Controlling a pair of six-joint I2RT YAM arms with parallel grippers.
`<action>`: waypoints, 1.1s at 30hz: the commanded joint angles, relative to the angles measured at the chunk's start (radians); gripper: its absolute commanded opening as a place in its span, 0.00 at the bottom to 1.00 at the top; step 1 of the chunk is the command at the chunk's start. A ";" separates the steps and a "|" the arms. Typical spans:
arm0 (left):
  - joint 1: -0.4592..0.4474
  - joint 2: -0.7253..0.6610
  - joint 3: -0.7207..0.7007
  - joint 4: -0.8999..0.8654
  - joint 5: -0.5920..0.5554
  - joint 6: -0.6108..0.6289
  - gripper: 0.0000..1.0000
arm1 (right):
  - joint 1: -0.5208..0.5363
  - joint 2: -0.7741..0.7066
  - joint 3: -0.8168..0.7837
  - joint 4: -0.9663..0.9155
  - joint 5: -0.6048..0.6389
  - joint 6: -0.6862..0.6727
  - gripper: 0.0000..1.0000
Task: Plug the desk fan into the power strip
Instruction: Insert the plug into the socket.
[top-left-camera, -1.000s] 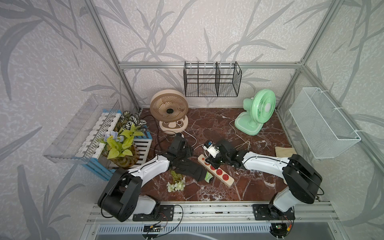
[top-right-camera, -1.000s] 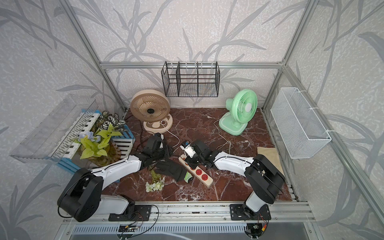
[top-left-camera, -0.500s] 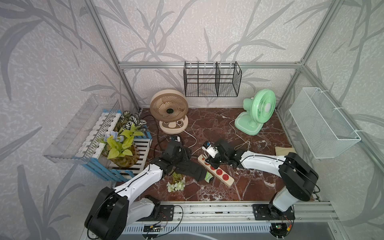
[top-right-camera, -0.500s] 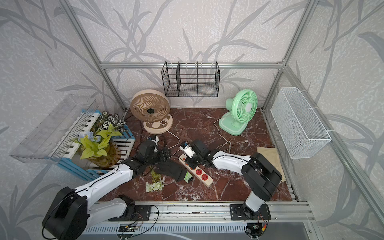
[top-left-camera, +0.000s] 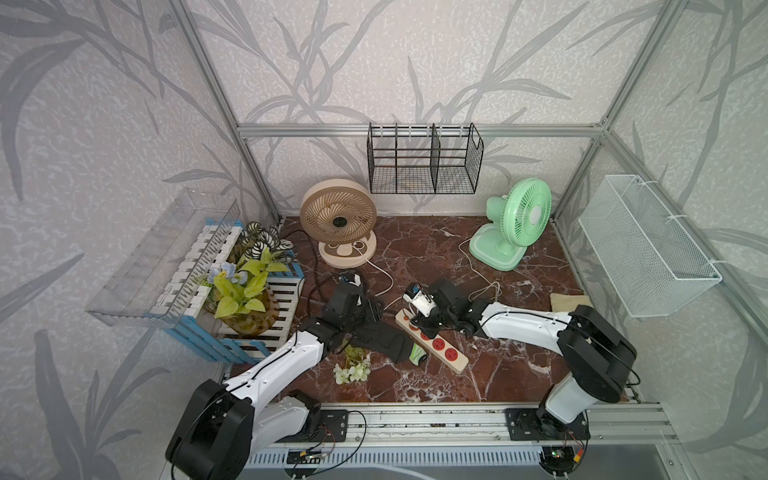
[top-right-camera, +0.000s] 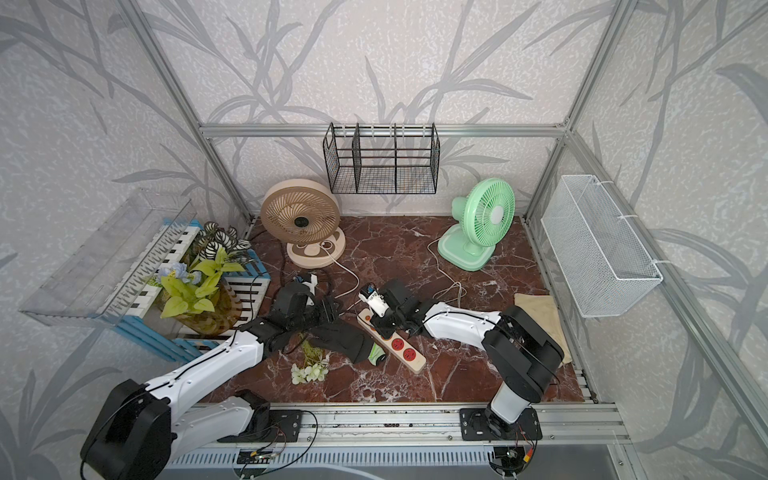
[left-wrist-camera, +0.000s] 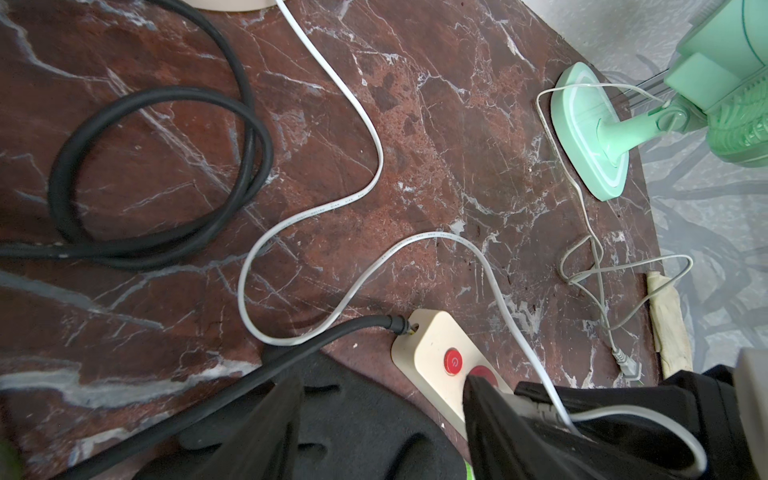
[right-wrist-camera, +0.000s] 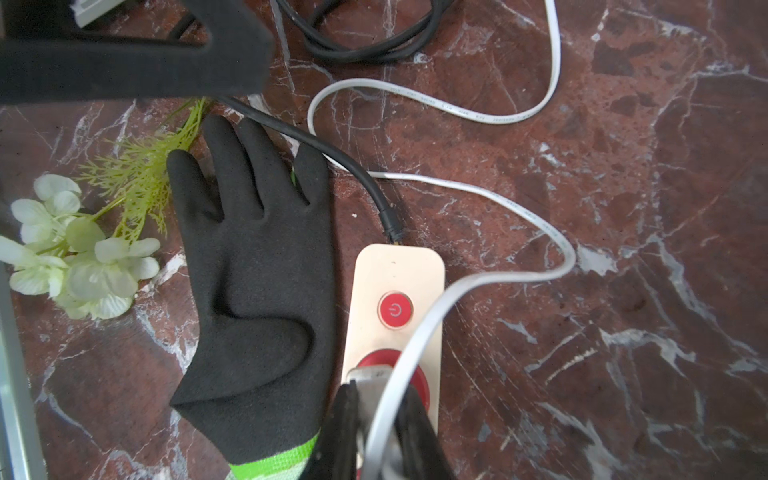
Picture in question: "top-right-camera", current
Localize beige power strip red sockets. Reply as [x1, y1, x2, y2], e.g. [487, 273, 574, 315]
[357, 309, 426, 374]

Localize black work glove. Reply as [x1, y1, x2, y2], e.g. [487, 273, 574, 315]
[309, 321, 387, 366]

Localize white artificial flower sprig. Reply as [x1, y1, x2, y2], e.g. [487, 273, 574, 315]
[291, 341, 330, 385]

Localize white beige fan cable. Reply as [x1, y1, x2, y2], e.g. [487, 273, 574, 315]
[317, 239, 376, 313]

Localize beige round desk fan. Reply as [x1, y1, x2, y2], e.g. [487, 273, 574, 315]
[260, 179, 346, 270]

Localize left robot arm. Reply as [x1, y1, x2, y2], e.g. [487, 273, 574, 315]
[80, 282, 338, 479]

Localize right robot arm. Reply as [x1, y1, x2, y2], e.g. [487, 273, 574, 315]
[359, 279, 564, 443]

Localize green desk fan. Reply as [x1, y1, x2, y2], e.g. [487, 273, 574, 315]
[438, 178, 516, 272]

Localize potted green plant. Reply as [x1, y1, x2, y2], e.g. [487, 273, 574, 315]
[147, 249, 245, 337]

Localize blue white wooden crate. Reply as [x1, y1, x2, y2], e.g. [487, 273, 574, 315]
[115, 220, 271, 362]

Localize striped leaf plant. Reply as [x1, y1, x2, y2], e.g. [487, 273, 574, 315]
[192, 221, 251, 264]

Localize beige work glove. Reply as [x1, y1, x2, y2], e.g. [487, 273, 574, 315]
[514, 293, 573, 365]

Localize clear plastic tray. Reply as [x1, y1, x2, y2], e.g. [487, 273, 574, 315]
[19, 188, 196, 328]

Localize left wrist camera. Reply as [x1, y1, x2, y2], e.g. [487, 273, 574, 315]
[295, 272, 318, 295]

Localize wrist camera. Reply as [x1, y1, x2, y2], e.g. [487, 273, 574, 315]
[295, 272, 318, 295]
[359, 284, 389, 318]

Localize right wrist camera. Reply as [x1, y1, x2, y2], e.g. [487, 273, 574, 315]
[359, 284, 389, 318]

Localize black power strip cable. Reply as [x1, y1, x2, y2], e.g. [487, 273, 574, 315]
[248, 229, 337, 307]

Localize white green fan cable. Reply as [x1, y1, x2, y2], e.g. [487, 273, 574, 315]
[425, 237, 469, 310]

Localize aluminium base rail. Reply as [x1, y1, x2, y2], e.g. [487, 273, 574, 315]
[161, 403, 647, 479]

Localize black wire basket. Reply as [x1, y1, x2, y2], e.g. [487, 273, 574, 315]
[322, 124, 441, 195]

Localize white wire basket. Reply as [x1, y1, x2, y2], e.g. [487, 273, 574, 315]
[541, 174, 663, 318]

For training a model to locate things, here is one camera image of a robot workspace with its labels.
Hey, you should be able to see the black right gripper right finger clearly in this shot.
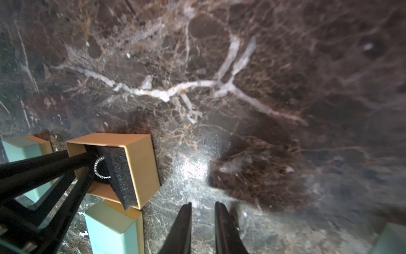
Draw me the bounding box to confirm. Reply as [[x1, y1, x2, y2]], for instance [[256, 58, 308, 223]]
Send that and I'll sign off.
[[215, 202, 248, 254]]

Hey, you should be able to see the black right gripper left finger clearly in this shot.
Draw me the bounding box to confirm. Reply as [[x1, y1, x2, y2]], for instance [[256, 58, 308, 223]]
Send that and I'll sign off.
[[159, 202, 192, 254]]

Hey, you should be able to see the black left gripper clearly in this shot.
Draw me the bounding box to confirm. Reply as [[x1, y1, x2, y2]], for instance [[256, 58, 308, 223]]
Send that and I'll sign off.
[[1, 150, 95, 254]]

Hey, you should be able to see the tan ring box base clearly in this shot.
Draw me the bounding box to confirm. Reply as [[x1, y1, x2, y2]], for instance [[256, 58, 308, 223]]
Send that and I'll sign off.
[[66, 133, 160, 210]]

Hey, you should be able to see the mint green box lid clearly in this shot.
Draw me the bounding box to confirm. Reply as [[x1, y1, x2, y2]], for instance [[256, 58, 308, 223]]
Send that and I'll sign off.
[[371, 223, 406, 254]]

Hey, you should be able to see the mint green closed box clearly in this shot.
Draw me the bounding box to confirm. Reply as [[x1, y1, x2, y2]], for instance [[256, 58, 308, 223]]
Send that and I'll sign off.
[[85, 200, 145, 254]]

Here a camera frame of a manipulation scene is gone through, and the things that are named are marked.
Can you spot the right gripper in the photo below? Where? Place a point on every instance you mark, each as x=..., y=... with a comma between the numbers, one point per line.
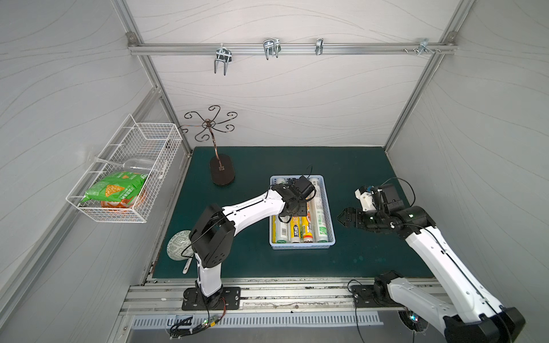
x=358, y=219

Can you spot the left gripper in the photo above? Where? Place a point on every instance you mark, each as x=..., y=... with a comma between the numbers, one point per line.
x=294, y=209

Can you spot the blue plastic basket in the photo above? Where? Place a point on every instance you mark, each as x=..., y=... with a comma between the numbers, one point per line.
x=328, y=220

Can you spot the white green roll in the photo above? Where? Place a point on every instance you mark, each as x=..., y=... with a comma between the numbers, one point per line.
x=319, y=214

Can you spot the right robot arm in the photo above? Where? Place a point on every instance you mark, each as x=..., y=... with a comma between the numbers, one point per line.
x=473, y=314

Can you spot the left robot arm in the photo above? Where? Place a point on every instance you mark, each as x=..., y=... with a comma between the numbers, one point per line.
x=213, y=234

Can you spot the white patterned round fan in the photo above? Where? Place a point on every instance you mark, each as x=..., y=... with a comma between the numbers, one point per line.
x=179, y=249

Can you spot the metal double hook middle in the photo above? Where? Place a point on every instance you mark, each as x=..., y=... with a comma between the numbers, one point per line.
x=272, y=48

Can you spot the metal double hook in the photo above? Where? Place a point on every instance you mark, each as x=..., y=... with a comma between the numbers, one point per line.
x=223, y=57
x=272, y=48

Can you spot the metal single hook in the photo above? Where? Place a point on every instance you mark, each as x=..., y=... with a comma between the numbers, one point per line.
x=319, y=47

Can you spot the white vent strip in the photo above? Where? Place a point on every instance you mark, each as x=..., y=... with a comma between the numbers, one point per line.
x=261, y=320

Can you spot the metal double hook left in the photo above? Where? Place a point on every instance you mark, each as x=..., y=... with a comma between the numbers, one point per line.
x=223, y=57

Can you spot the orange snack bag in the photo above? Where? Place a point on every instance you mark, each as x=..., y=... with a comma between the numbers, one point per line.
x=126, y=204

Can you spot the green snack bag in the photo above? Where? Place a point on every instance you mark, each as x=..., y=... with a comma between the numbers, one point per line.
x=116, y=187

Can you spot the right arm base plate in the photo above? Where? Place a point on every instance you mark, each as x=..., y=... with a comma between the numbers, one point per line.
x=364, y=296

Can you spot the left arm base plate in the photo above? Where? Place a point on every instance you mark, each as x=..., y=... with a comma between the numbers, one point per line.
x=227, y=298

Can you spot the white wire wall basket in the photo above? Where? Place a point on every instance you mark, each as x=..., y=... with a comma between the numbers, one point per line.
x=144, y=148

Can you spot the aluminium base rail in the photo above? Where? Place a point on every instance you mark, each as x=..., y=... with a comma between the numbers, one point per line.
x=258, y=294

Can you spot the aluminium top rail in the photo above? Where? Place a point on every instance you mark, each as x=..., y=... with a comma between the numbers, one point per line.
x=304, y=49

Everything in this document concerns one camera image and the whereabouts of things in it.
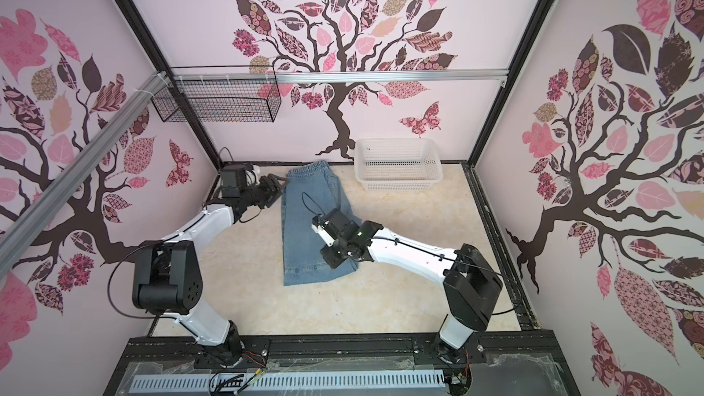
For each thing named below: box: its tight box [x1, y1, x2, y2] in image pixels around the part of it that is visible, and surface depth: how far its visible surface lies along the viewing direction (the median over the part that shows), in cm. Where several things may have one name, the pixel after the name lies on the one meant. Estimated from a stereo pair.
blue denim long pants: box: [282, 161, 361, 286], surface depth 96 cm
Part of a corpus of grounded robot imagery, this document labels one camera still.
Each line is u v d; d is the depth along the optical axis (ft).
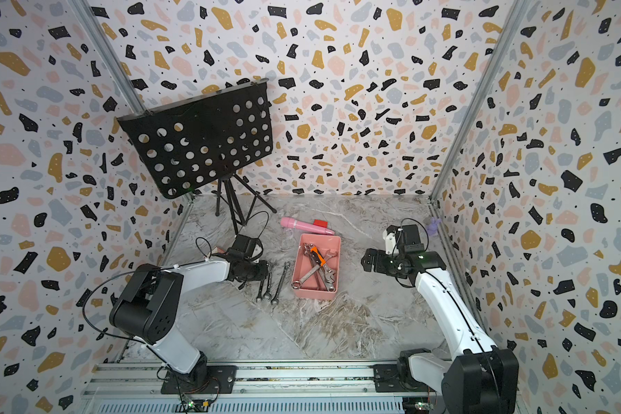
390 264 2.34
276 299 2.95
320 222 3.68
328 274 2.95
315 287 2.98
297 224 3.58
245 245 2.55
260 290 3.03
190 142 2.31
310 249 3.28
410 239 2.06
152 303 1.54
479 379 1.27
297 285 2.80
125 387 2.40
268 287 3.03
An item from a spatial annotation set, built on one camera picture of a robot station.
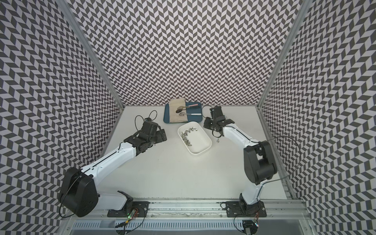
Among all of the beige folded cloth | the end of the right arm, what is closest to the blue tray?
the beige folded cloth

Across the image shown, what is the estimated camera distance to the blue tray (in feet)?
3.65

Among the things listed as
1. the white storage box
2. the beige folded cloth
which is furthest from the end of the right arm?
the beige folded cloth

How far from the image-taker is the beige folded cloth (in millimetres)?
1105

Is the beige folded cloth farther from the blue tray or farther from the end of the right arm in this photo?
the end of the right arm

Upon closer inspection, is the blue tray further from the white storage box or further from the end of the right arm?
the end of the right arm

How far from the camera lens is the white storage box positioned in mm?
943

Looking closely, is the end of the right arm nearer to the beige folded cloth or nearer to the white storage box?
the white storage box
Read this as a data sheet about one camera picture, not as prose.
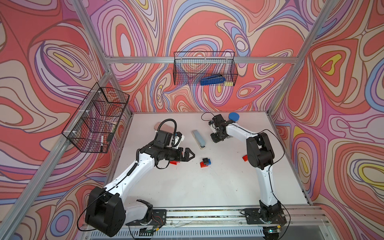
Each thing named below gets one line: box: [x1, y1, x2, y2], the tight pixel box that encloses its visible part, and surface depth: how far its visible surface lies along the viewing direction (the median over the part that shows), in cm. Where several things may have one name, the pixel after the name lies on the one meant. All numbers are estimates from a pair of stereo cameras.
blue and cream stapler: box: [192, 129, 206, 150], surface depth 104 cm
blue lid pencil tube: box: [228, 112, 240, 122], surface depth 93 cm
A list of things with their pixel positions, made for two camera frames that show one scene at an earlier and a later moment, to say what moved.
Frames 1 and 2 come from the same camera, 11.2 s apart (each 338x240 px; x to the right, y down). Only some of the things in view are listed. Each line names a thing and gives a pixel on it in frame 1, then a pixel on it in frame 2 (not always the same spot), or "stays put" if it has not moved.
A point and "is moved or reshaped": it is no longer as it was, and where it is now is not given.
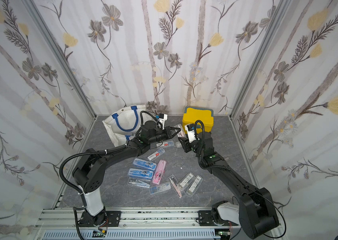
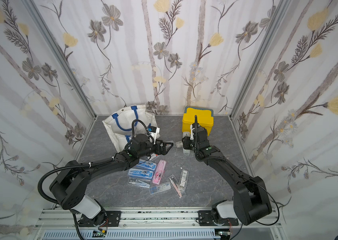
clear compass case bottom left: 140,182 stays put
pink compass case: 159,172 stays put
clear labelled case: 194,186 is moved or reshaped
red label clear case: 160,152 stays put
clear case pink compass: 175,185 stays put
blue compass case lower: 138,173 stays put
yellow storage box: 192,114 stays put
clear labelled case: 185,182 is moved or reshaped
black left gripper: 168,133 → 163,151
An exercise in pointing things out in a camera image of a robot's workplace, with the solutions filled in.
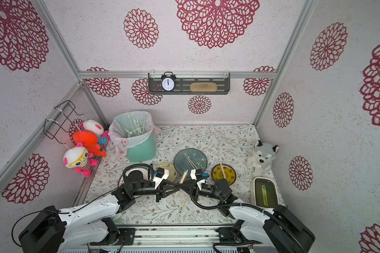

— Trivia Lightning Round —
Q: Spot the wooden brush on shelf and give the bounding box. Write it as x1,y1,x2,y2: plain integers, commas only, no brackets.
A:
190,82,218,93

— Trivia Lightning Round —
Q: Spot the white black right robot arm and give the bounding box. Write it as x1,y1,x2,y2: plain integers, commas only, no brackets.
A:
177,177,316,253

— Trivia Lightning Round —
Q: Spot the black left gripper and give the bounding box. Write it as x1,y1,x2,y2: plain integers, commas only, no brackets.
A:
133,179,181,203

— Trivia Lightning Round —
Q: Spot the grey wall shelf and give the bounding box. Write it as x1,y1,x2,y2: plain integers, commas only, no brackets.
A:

------------------------------------

Whenever a line above includes "reshaped", copy it in full.

A point and "is moved or reshaped": it is no longer as it was, and where it is now is not given.
clear labelled case: 194,186 is moved or reshaped
clear labelled case: 185,182 is moved or reshaped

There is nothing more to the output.